Exercise description: Take each line from the material below that includes the string "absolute" and copy it.

++++++++++

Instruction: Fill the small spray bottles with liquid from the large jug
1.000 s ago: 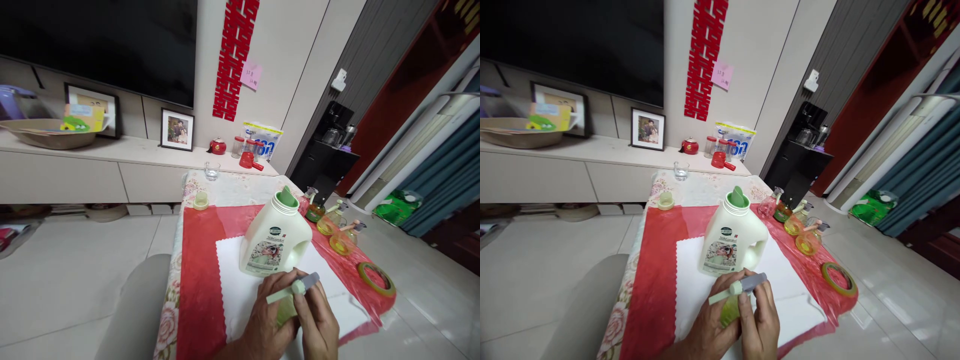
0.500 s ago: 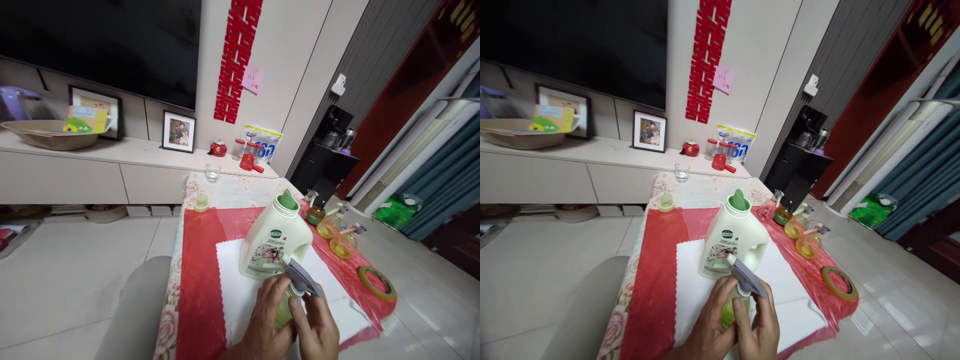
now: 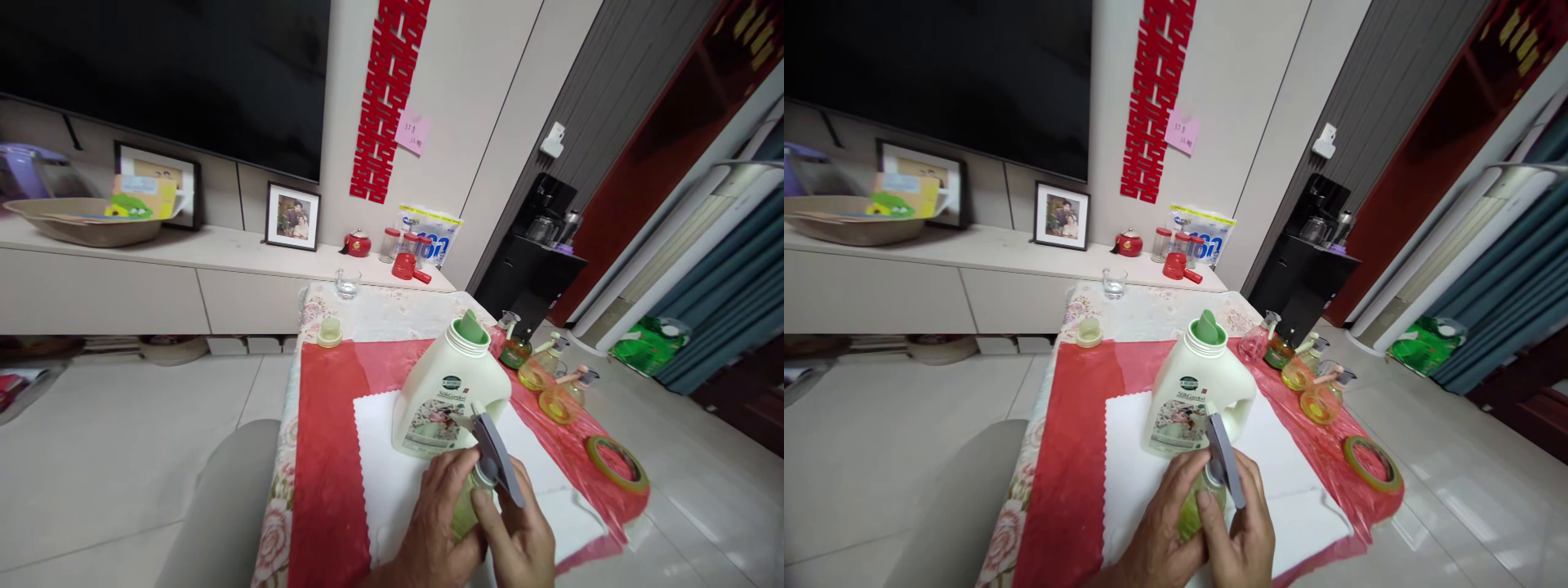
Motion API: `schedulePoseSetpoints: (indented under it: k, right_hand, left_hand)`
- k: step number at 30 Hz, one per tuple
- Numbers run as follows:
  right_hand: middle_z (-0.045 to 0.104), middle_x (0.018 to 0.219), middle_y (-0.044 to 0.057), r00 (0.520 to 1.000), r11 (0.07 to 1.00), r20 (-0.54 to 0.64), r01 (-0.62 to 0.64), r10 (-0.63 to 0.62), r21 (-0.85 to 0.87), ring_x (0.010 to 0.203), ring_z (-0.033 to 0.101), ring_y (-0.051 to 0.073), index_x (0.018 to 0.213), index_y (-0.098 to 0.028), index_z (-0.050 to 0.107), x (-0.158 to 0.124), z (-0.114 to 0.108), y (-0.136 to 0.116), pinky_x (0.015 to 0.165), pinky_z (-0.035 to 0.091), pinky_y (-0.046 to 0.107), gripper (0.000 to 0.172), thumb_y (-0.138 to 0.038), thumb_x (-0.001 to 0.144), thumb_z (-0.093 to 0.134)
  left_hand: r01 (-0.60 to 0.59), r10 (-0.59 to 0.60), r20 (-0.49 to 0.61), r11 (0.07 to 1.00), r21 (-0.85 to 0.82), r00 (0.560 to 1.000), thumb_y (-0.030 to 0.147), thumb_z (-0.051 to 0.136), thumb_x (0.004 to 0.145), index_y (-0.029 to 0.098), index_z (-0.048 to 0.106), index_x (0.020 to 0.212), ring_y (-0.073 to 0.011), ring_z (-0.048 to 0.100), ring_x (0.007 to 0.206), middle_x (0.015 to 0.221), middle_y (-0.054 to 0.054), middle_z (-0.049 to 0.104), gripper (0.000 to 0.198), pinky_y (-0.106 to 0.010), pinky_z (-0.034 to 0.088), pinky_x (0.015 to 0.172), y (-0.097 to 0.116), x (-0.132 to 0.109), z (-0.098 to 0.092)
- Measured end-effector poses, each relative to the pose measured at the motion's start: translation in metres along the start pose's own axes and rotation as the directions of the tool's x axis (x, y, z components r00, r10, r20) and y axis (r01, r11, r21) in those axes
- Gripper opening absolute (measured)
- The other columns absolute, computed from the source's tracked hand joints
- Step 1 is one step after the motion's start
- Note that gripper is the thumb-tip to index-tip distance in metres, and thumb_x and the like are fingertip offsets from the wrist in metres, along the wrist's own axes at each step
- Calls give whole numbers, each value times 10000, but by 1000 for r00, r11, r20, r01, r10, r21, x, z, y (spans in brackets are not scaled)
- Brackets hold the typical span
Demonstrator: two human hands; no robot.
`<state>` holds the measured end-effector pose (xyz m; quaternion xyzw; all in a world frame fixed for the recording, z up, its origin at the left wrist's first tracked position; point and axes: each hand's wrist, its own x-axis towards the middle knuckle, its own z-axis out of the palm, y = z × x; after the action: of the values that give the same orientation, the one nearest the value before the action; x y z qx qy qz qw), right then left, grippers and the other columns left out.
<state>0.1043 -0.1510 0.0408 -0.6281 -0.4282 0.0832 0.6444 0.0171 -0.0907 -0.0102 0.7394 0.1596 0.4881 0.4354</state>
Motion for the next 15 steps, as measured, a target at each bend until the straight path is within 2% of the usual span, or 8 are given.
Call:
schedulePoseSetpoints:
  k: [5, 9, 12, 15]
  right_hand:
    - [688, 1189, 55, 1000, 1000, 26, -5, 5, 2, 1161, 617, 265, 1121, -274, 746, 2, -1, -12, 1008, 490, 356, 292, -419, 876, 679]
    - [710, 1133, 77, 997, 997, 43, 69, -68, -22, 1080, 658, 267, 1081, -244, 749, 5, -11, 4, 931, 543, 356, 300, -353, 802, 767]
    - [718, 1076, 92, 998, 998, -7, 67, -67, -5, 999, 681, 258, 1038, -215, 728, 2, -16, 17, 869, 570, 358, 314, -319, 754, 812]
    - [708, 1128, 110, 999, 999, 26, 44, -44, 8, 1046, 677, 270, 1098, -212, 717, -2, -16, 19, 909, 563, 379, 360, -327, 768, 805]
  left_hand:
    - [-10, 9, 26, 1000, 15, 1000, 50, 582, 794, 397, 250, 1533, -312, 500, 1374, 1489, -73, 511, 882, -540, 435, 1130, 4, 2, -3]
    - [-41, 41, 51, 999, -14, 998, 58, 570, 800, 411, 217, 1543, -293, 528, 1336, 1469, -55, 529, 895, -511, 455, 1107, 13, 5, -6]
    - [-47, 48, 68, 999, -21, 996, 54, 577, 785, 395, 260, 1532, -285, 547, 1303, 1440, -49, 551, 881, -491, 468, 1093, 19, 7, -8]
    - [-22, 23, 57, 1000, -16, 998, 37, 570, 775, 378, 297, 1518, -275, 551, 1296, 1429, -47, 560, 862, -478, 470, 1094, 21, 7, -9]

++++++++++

Result:
- Gripper opening absolute (measured)
- The other columns absolute, computed from the source's tracked hand joints

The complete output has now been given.